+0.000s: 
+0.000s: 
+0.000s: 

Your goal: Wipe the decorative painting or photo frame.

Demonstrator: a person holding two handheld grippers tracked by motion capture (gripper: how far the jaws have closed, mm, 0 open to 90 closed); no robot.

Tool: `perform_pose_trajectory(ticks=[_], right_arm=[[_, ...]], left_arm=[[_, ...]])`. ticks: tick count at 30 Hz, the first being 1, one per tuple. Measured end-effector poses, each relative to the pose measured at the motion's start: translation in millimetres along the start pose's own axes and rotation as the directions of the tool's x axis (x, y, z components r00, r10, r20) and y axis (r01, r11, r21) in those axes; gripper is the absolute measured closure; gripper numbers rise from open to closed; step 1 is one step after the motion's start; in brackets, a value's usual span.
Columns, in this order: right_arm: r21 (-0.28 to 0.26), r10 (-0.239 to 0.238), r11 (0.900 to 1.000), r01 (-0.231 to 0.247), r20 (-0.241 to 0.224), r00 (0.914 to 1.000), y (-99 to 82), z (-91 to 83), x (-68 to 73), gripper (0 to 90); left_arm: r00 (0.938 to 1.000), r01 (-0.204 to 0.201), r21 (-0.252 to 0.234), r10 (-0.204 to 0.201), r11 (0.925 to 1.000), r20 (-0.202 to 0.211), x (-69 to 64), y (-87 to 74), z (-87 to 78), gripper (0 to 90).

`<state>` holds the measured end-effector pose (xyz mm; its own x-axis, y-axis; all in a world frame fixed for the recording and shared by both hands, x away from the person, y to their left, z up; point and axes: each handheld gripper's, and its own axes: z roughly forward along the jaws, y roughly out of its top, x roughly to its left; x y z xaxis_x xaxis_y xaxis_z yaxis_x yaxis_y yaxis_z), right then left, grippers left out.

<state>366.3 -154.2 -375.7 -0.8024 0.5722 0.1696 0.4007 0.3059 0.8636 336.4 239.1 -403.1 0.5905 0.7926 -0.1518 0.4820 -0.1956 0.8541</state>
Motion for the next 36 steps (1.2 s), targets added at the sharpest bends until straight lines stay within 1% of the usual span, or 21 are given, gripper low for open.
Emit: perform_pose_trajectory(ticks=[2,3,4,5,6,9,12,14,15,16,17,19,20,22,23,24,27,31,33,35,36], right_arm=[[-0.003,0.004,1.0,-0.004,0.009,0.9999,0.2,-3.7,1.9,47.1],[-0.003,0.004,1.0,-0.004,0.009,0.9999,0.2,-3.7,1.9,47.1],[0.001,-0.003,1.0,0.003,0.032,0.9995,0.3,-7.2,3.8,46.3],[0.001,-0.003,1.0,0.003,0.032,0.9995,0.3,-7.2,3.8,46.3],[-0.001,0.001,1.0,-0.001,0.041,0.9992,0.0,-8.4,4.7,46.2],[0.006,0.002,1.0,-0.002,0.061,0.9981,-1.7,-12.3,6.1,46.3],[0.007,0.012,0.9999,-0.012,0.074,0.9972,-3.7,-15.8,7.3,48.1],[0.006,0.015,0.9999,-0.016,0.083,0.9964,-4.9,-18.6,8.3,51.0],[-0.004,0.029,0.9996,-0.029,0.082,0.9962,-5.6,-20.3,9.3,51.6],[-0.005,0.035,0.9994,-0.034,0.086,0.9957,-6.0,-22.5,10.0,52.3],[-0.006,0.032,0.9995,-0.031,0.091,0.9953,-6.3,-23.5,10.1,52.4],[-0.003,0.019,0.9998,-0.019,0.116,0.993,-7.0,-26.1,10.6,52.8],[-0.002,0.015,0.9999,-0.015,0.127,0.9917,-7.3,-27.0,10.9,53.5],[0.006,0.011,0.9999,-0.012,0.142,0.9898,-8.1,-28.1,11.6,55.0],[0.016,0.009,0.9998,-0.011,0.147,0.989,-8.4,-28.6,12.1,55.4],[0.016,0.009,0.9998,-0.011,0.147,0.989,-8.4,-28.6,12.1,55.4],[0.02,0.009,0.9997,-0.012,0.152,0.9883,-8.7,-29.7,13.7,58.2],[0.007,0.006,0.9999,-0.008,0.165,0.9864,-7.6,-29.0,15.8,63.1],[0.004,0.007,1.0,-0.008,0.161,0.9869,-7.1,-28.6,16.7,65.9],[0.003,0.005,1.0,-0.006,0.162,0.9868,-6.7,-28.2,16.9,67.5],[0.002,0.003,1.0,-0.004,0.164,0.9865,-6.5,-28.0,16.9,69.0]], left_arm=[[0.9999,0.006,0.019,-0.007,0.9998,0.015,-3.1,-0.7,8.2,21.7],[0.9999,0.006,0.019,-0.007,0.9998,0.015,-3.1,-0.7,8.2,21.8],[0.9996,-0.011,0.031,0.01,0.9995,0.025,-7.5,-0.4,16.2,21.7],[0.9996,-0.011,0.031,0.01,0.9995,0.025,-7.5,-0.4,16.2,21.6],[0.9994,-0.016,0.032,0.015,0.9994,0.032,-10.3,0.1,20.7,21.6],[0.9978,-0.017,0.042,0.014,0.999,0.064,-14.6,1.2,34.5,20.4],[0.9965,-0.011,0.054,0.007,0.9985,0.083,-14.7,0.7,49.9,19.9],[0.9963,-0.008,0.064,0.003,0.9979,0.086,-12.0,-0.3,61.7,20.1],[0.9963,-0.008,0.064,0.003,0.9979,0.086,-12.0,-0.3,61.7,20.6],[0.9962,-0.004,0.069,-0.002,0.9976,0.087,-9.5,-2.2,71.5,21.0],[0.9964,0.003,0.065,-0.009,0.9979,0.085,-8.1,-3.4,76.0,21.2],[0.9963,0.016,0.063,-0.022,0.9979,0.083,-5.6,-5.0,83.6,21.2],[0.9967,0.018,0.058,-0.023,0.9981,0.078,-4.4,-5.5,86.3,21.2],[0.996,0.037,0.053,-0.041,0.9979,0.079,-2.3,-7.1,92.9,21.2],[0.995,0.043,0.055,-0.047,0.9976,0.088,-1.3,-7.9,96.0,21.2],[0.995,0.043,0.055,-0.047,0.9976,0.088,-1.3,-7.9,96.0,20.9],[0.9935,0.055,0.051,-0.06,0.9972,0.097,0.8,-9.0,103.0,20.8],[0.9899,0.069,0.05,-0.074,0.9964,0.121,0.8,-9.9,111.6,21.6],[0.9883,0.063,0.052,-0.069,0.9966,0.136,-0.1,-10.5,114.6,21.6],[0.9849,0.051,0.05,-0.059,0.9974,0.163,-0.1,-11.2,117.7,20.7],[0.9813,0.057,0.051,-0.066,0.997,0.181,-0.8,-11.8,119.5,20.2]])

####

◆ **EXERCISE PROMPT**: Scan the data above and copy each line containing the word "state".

◆ **RESPONSE**:
`<state>` holds the measured end-effector pose (xyz mm; its own x-axis, y-axis; all in a world frame fixed for the recording and shared by both hands, x away from the person, y to their left, z up; point and axes: each handheld gripper's, and its own axes: z roughly forward along the jaws, y roughly out of its top, x roughly to its left; x y z xaxis_x xaxis_y xaxis_z yaxis_x yaxis_y yaxis_z), right then left, grippers left out.
<state>366.3 -154.2 -375.7 -0.8024 0.5722 0.1696 0.4007 0.3059 0.8636 336.4 239.1 -403.1 0.5905 0.7926 -0.1518 0.4820 -0.1956 0.8541</state>

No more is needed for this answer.